Academy Dashboard Forum Production Mastering Do professional mastering engineers let their tracks clip? Reply To: Do professional mastering engineers let their tracks clip?

#72178
Robert Hundt
Participant

    Hey Kain

    I feel like your actual question has not been answered. I hope I have't just skipped it while flying through the answers.
    I work as a mastering engineer since 2009 (Berlin/Germany, so I hope i'm gonna make sense) and I would like to give you some insight into digital audio and I want to try shine some light on your question.
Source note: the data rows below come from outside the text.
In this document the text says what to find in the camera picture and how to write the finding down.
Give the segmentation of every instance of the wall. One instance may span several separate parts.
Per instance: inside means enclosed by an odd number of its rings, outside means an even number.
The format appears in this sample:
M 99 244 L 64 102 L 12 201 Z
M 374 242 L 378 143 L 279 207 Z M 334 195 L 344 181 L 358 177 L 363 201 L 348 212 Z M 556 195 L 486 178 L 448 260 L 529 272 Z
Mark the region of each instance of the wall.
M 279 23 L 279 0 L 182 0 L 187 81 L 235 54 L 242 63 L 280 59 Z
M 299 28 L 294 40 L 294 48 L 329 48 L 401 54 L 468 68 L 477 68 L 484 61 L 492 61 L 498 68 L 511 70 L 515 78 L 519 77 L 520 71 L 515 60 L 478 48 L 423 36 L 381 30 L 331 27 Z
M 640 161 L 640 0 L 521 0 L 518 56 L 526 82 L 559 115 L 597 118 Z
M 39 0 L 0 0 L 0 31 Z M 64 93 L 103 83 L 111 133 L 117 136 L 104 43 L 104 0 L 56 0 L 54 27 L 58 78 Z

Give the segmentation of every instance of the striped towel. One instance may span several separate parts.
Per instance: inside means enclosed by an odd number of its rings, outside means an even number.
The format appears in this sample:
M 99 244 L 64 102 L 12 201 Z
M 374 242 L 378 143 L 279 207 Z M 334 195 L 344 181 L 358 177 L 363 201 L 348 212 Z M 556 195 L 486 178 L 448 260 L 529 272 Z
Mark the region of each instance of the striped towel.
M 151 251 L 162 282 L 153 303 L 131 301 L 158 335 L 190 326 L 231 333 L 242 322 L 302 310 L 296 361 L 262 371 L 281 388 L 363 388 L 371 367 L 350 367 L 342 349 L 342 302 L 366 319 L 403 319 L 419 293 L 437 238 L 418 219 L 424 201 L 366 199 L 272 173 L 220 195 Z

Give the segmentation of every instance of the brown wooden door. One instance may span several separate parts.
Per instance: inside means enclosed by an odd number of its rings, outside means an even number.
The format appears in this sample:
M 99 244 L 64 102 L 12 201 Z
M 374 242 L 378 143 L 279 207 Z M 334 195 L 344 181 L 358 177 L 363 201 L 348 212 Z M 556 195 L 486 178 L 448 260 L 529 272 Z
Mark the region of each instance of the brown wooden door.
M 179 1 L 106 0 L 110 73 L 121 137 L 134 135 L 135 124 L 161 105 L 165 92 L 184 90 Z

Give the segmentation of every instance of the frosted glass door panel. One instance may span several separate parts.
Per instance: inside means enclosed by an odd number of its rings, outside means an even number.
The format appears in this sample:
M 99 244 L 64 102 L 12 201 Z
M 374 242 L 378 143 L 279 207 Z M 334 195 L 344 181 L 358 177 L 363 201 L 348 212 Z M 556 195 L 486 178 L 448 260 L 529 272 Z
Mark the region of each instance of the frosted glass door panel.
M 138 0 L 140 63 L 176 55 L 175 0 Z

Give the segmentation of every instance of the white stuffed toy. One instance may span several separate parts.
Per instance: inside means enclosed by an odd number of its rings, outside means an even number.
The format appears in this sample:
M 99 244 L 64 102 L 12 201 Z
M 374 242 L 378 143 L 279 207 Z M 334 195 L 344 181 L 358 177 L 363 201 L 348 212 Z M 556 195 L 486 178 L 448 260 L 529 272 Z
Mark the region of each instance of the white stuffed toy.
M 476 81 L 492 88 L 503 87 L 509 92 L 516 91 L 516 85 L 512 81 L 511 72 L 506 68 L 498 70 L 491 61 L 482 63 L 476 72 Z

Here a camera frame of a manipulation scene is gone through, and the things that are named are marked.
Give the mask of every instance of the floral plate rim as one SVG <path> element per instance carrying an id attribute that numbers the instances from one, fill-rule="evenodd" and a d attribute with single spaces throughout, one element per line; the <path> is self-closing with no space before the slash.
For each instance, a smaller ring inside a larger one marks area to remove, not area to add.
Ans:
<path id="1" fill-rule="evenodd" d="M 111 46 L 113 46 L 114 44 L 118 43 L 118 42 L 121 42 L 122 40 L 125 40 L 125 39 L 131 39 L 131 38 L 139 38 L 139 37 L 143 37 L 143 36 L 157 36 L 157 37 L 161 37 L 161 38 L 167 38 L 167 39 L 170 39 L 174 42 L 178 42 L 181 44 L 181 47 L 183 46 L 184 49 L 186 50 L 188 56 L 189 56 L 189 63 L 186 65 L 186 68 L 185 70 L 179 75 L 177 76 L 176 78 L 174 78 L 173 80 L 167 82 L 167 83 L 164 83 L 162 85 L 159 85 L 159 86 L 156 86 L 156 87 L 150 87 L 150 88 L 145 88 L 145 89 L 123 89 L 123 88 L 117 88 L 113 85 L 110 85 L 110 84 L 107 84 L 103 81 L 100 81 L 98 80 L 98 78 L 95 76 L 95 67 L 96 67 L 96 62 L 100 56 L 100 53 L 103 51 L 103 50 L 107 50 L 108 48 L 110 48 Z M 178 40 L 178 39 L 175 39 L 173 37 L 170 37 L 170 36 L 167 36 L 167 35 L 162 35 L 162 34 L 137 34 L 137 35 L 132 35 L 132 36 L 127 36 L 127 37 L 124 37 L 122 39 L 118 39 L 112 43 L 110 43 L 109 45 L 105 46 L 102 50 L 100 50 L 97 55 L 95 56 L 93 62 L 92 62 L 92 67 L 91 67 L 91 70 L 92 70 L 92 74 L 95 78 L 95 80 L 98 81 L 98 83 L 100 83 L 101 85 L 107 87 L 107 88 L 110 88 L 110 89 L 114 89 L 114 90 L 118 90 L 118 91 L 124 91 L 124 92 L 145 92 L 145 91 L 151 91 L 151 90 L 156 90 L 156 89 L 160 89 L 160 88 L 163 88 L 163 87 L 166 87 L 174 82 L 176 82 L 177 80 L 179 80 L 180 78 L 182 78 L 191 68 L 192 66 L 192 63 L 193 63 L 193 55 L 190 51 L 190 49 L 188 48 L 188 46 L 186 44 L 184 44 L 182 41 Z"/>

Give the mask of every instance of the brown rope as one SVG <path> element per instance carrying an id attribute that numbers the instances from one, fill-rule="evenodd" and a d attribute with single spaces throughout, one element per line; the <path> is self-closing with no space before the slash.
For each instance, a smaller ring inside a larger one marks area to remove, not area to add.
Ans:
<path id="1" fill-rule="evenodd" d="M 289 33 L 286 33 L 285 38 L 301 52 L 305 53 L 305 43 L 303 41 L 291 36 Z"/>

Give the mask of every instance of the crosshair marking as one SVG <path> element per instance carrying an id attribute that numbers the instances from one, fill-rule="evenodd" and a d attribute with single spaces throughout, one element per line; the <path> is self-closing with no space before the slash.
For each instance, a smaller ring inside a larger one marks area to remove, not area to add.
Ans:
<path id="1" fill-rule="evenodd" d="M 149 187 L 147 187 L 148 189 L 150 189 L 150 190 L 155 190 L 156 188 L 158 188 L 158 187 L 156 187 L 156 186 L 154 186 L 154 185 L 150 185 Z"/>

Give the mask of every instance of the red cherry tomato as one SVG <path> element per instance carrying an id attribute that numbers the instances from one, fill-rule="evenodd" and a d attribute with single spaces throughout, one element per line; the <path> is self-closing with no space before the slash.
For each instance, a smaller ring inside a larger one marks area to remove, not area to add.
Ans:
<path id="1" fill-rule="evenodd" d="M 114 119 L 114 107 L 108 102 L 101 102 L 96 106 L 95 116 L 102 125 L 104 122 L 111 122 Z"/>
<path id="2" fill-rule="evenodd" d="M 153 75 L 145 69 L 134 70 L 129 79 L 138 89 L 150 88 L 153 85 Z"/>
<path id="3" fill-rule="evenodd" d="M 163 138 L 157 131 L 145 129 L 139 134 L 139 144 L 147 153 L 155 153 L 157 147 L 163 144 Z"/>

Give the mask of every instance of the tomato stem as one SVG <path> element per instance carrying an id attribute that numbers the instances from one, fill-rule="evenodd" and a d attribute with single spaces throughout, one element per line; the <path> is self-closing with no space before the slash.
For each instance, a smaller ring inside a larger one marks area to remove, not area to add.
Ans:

    So you are asking whether or not mastering engineers would let their masters exceed 0dbFS to have a louder master, compared to amateur mastering people.
    The answer has to be "Hard no!" and then I want to add "At least not intentionally" 😉

    I sincerely hope I'll be easy to undestand.
    About the capacity of an audio file:
    0dbFS is the upper limit of the digital capacity of an audio file. If peaks exceed 0dbFS during the export of a typical audio file, it will result in clipping, which during playback after will be heard as digital distortion.

    To visualize that clipping, imagine it as peaks getting clipped (imagine a nail clipper, if you want) of at the top because they exceed the capacity.
    If you picture a waveform, zoom into a waveform, find those round peak up top or down bottom, they will lose there round curve where they exceep 0dbFS and subsequently be flatted tops and flattened bottoms, instead of round. Imagine your thumb nail getting clipped off hard, it's going to look flat after.

    If you put "hard digital clipping" into google, you will find pictures. (mind you, some of those picture lead to articles claiming "don't care about clipping", which is not a good thing to say to a broad public, it's misleading!)

    real quick:
    dbFS = decibels Full Scale, which are the units of a Full Scale meter, a peak meter. Personally I interprete that as an "absolute meter", meaning it ranges form a lowest point -∞ to the maximum allowed, which is 0. Granted, in DAW channels those meters often range even higher, don't get confused by that. They go higher to show you how much you are exceeding the 0. In DAWs they often look like -∞..............0...+10 but what you have to be concerned with is -∞..............0

    Back to your question:
    A mastering engineer, exporting a master for a client in a typical format like 16bit/44.1khz or even atypical like 24bit/96khz has to make sure, that its peak level won't exceed 0dbFS, else clipping!!! And as a consequence audible digital distortion. That's why I would assume that no mentally healthy mastering person will let their peaks exceed 0dbFS.
    I believe the great and powerful Ian Shepherd, mastering engineer, has Video on his youtube channel, explaining this.

    There could be different reasons for why you get showed clipping from playing back a mastered track in your DAW. I don't know what software you're using and frankly, I can only speculate, which doesn't make much sense. I don't know if and what potential processing those files go through to end up on your DAW track. I don't know what audio files you're using, MP3? I don't know if you accidentally upped the gain...I don't know if your meter is detecting Intersample Peaks...or what have you.
    0 is 0! 0 is the limit, there is nothing over 0 in a typical file that's going out to the consumer, that's why you get clipping.
    So one final visualization: Imagine a fish, swimming in water, making a jump out of the water and diving back into it. If other observe that, they're going to see a bit of a curve for sure. But the round part above the water is not going be seen by the other fish, because the water surface is the barrier, their curve ends where the water ends, gets flattened, and starts back going back down where the fish dives into the water again. For them there is nothing above that magic barrier and for audio files it's the same.

    I have mentioned Intersample Peaks before but they are a can of worms to open! They are the reason why in the beginning I said mastering engineers wouldn't be clipping "intentionally". There might be Intersample Peaks. There was a time in which we didn't know they existed and we couldn't care because nobody complained. There is a chance that this could be an explanation for your meter readings, but you're saying "several db" of overs and I don't know what "several" means. 1db to maaayyybe even 2db? Well could(!) be a case of Intersample Peaks. If it's much higher, then probably not. But within the last few years more and more Limiter have added features to avoid Intersample Peaks.

    The reason why you're not hearing it as digital distortion in your DAW is what makes me skeptical of the files actually being distorted before they come into your DAW. If distortion was baked in, through the practice of exporting a clipping master for the consumer, then you would hear it, unless your hearing is not up to par, which I don't assume. If the clipping is caused by any process happening inside your DAW, then the modern processing architecture of many DAWs can prevent that distorted sound from being played back.

    Kain if you want, I can offer to check one or two of your masters, see if they're actually clipping or if the are normal. I could also tell you if they're simply mastered insanely loud. And if you're struggling to get to a similar loudness, I'm telling you, you don't have to get there unless you get hired to do it. I'll gladly help figure it what's up, no problem for me, no costs, of course 🙂

    Let me know if you have questions
    Rob

    • This reply was modified 4 years ago by Robert Hundt.